DES 3356: Field Methods and Living Collections I Instructor: Rosetta Sarah Elkin

By Samuel Matthew, Hazal Seval, and Prathima Muniyappa

How can the influences between more than human and human ‘actants’ be revealed by blurring ethnographic, archeological and political fact from fiction in an analysis of three organisms in the beech collection of the Arnold Arboretum?

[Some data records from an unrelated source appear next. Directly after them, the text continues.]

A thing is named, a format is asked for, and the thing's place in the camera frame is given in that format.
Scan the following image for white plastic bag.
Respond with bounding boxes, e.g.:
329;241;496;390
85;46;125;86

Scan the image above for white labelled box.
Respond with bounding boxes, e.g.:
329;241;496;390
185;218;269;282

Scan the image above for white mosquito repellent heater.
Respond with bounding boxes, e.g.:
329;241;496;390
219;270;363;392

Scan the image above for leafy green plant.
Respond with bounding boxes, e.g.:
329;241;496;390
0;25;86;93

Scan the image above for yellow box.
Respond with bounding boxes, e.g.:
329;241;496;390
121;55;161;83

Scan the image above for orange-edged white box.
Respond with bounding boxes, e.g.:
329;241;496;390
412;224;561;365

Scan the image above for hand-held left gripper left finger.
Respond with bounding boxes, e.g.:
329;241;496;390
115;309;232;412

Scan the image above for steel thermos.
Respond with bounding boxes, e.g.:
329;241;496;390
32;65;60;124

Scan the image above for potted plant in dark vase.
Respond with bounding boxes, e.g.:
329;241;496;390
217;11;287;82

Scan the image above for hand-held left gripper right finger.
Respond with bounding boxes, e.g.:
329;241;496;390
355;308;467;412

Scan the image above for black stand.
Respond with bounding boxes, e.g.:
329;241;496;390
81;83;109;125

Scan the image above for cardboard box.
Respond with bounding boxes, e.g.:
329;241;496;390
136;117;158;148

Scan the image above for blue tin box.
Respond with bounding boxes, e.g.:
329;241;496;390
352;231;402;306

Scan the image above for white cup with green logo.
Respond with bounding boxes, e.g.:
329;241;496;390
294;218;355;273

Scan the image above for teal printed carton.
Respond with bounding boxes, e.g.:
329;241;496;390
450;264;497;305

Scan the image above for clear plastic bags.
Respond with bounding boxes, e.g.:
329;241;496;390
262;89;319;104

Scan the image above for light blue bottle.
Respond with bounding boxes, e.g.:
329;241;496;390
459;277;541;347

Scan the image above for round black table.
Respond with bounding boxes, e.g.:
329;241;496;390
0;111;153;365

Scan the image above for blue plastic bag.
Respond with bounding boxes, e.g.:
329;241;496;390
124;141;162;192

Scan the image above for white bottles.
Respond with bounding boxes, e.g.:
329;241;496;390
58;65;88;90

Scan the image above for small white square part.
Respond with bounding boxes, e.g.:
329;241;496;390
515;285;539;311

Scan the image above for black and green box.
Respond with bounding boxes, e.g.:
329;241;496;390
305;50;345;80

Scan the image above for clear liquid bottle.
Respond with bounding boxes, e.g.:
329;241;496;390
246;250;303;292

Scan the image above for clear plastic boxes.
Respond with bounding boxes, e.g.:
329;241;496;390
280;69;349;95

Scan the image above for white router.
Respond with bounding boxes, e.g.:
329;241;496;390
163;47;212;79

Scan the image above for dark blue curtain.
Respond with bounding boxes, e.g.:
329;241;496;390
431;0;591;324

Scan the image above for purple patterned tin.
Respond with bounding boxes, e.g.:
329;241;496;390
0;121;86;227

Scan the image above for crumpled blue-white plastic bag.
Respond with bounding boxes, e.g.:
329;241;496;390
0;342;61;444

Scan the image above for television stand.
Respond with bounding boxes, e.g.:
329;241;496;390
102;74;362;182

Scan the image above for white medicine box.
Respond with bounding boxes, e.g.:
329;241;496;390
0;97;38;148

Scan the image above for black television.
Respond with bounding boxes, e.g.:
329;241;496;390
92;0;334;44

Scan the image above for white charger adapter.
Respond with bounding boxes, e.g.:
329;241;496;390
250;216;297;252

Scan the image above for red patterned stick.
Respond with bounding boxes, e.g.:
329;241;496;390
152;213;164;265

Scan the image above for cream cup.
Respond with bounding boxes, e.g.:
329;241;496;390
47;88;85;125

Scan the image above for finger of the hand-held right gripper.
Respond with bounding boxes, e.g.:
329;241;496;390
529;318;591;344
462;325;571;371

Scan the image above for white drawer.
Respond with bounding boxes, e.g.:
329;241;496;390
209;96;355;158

Ethnographic: Nomads migrating along the patterns of the ecological cycle, moving around following seasons, following sources… What does the settlers have to learn from them? Shamans infiltrating into the greater wisdom of the human and non-human worlds, accessing a power of healing bodies and souls… What does the ‘rational mind’ have to learn? The plants inhabited the earth hundreds of millions of years before humans did, still the rational human mind that needs a brain to rationalize intelligence, that needs bodily extremities in motion to rationalize movement believes that the ‘truth’ is only restricted by its own mental capacity. We are sharing a ‘living’ world full of diversities and complexities yet a single universal truth erases all simply by discovering them and assigning a single reality for all. It is time to acknowledge what happens when we embrace a world that is partially comprehensible yet consisting of inter-connected collaborations of diverse ontologies.

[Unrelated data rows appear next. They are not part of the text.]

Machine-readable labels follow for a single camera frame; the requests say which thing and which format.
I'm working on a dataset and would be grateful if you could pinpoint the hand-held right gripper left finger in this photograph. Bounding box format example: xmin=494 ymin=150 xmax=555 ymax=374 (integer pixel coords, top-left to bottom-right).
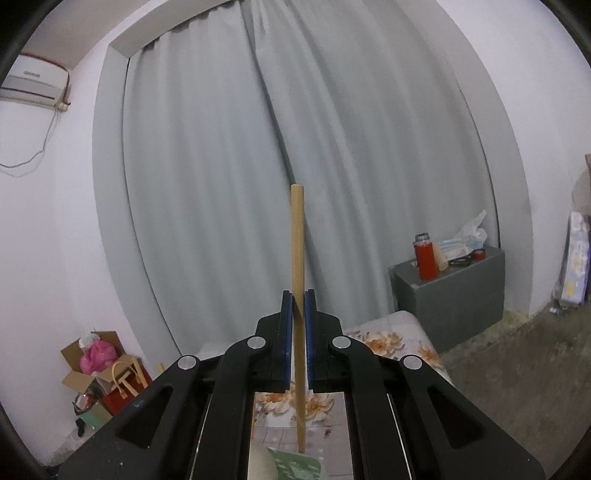
xmin=58 ymin=289 xmax=296 ymax=480

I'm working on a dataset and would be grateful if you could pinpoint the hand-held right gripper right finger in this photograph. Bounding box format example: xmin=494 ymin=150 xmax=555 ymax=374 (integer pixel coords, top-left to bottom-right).
xmin=304 ymin=288 xmax=546 ymax=480

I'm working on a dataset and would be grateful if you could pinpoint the wooden chopstick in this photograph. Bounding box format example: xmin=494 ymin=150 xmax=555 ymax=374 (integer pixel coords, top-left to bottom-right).
xmin=290 ymin=184 xmax=308 ymax=455

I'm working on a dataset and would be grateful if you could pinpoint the floral bed sheet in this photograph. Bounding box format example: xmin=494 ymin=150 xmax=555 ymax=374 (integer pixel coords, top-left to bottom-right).
xmin=198 ymin=310 xmax=454 ymax=480

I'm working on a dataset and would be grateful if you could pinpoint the red thermos bottle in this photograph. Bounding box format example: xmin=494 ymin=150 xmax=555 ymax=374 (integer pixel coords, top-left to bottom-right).
xmin=414 ymin=233 xmax=437 ymax=282

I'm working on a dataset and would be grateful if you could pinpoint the grey nightstand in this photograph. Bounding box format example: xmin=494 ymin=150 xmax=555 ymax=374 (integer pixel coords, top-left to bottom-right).
xmin=390 ymin=247 xmax=507 ymax=354

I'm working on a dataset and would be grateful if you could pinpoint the tissue pack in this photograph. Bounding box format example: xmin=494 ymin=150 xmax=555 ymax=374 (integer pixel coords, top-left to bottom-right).
xmin=436 ymin=237 xmax=476 ymax=260

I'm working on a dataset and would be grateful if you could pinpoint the grey curtain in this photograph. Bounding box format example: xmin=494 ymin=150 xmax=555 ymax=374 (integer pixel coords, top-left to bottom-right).
xmin=122 ymin=0 xmax=498 ymax=363

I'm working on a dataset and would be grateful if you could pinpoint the red gift bag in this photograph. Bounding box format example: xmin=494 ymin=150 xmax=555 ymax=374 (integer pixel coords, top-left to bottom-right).
xmin=102 ymin=355 xmax=153 ymax=417

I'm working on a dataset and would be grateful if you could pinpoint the pink plastic bag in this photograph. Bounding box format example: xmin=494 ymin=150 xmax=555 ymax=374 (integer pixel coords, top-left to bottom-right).
xmin=79 ymin=342 xmax=121 ymax=375

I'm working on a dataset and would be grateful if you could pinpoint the white plastic bag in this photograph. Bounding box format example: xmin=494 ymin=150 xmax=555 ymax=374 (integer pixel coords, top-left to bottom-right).
xmin=457 ymin=210 xmax=488 ymax=250

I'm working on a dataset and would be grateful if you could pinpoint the green box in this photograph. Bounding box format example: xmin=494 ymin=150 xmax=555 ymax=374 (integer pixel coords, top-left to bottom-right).
xmin=76 ymin=401 xmax=114 ymax=428

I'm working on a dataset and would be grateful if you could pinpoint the cardboard box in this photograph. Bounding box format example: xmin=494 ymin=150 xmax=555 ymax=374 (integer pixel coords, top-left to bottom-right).
xmin=61 ymin=330 xmax=123 ymax=394

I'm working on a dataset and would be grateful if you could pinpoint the white printed pack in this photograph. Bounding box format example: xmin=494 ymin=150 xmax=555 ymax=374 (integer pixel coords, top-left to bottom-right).
xmin=558 ymin=211 xmax=591 ymax=311

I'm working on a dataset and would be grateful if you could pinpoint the curtain box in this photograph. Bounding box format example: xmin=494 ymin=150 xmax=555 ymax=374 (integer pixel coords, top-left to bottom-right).
xmin=110 ymin=0 xmax=246 ymax=59

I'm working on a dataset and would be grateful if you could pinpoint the white air conditioner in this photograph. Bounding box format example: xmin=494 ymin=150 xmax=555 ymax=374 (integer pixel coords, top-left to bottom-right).
xmin=0 ymin=54 xmax=71 ymax=112

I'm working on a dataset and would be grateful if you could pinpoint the thin power cable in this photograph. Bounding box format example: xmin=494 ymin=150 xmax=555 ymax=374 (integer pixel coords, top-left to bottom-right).
xmin=0 ymin=107 xmax=62 ymax=172

Archeological : “How other kinds of beings see us matters”, writes Eduaro Kohn. How we look at other beings influences our ability to perceive and engage their long trail of transformations in tandem to our own. Each organism externalizes its identity in a material way that is not complete until is perceived and embodied in the Other; then it can continue as another effect mark in an ongoing feedback chain, creating a flow, a process, a nested hierarchy formed by the organisms that is the environment itself. Although built in history, each moment is not determined by the past, making each moment an inauguration of time. The project attempted to dismantle a subject object relationship that persists between humans and plants, but it failed to conjure an eternal present to blur thresholds between skin and bark, vein and phloem, intent and consequence, mind and matter, form and formless. Viewed from the right scale, the nature of being and inter-being is seeded in nonduality. We were successful in inverting the nexus of agency, the aim for me however was to dispense with the notion of the agent.

Political : We have learnt that it is not so easy to separate ‘ourselves’ from our ‘surroundings’, and those surroundings from us: if plants can be considered ‘alterity’, in Michael Mardar’s words, so might we in different ways. Yet a challenge which we are still grappling with is how to represent these other entities on their own terms – in their “thingness”?

We must get beyond questions of human subjectivity and anthropomorphizing them as like us (although this can be useful). We must avoid assigning agency where agency does not exist and allowing the beings which we personify to fall into our own guardianship (where we presume to know what is best for “them”). We need to question our human need to theorise and understand. We must transcend our conception of cause and effect, becoming less interested in the “impacts” of human actions, and more interested in the significance of our connections with the more than human. Politics should not primarily be about the distribution of resources and rights but a recognition of different and diffused agencies, creating spheres of influence across different spaces, energies and timescales. It is the recognition that these influences are often contingent and our beliefs are temporary which is key to horizontalizing our relationship with these entities. We can appreciate these invisible networks most by living and doing (not thinking or understanding).

As designers we do not have a duty to create “solutions” to “problems”. Our primary responsibility is to envision and create things, using materials, people, science, technology and narratives. These things can help people (and perhaps more than people) feel, think and do differently. Imagination can create new poles from which we can base new practices of doing and being in our environment.